The above researchers noticed that the extended ACD region has a unique charge profile, a relatively neutral net charge with a higher percentage of large apolar surface residues than the rest of the coiled-coil. In contrast, most of the myosin II rod carries a net negative charge. Our analyses of successive 98aa regions of the myosin II rods confirmed that all human myosin II subtypes carry a net negative charge along most of the coiled–coil domain, except for the C-terminus where the net charge is positive [8]. Here we have shown that this net positively charged C–terminus region, which includes the ACD, is critical for MHC-IIB assembly in vitro and for association with the cytoskeleton in vivo. Deletions inside this region, which severely affected the balance between positive and negative residues, impaired self-assembly of Rod fragments in vitro and localization of MHC-IIB into the cytoskeleton in vivo.

In filament assembly this region appears to create a special area in the rod where positive charge predominates. This area is thus able to interact with the negatively charged areas on another monomer to form a filament. Another role that we propose for this region is to allow a new monomer to join a growing filament by helping it penetrate the “cloud” of negative charges formed by negatively-charged areas of the monomers that had already joined the growing filament. The ACD region alone confers some assembly properties on myosin II monomers, since ΔP85 mutant, whose ACD domain is intact but whose entire zone of positive charge is missing (Figure 4A), can still self–assemble to a certain extent (Figure 2A). However, the formation of larger aggregates may be impaired by the lack of the net positive charge. Additional monomers would be unable to join the growing filament because of the cloud of negative charges surrounding it.
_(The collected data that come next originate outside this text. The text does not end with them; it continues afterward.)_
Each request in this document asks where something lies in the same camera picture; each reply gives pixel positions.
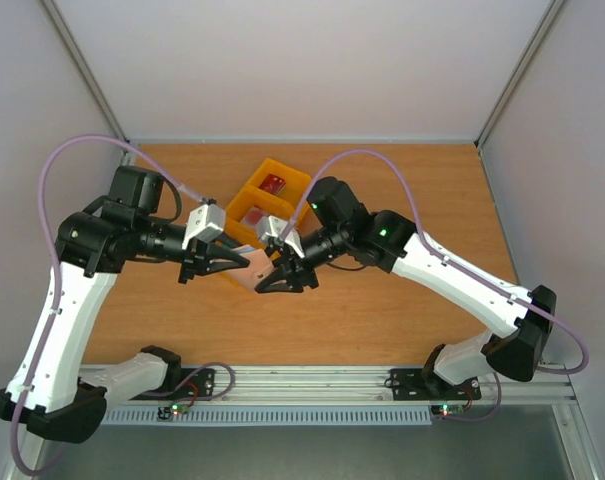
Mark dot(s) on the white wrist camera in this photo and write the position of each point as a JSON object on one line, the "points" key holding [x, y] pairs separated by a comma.
{"points": [[205, 223], [274, 231]]}

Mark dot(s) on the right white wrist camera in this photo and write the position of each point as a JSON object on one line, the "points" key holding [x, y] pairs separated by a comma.
{"points": [[274, 231]]}

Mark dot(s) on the left small circuit board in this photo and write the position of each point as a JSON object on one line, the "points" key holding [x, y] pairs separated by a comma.
{"points": [[172, 411]]}

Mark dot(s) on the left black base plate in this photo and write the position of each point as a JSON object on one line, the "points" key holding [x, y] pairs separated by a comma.
{"points": [[198, 383]]}

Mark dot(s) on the pink leather card holder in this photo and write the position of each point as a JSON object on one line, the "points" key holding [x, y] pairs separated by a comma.
{"points": [[260, 266]]}

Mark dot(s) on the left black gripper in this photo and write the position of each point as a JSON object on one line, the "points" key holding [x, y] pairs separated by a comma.
{"points": [[201, 255]]}

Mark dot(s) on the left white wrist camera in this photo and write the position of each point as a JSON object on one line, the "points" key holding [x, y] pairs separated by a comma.
{"points": [[205, 223]]}

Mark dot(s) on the yellow three-compartment bin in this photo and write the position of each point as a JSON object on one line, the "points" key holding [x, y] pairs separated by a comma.
{"points": [[250, 196]]}

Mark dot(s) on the red card stack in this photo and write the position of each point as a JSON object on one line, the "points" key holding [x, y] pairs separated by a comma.
{"points": [[273, 184]]}

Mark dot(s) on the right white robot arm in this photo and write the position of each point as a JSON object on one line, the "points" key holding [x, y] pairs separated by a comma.
{"points": [[514, 317]]}

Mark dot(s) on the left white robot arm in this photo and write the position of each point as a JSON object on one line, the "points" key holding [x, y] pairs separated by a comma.
{"points": [[47, 394]]}

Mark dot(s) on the aluminium front rail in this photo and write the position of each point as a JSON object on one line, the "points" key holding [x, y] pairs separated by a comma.
{"points": [[373, 385]]}

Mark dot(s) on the right small circuit board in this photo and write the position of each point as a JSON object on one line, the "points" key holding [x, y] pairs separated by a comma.
{"points": [[447, 410]]}

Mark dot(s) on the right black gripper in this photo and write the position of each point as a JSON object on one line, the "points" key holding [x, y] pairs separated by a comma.
{"points": [[296, 267]]}

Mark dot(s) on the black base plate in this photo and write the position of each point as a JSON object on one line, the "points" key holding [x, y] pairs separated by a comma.
{"points": [[411, 384], [198, 383]]}

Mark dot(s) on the grey slotted cable duct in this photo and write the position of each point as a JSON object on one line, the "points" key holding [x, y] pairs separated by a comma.
{"points": [[210, 416]]}

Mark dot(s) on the small circuit board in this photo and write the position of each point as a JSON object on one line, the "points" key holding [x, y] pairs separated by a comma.
{"points": [[172, 411], [447, 410]]}

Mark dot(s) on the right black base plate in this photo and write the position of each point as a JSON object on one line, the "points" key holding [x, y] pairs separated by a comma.
{"points": [[411, 384]]}

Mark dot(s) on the pink circle card stack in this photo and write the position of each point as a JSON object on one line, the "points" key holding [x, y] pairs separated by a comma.
{"points": [[252, 217]]}
In this context, Sohn et al. were able to create assembly–competent protein by fusing the ACD of skeletal muscle myosin to an N–terminal assembly–incompetent fragment [5], which is thought to carry net negative charge [8]. The solubility properties of this fusion protein were similar to the ΔP85 mutant, suggesting that intact ACD region may potentially mediate interactions with other monomer/s by electrostatic interactions [4] and/or by other kind of interactions like apolar interactions proposed for striated muscle myosin II assembly in nematode [25]. However, ACD is insufficient for proper MHC-IIB self-assembly; an intact positively-charged region is also required.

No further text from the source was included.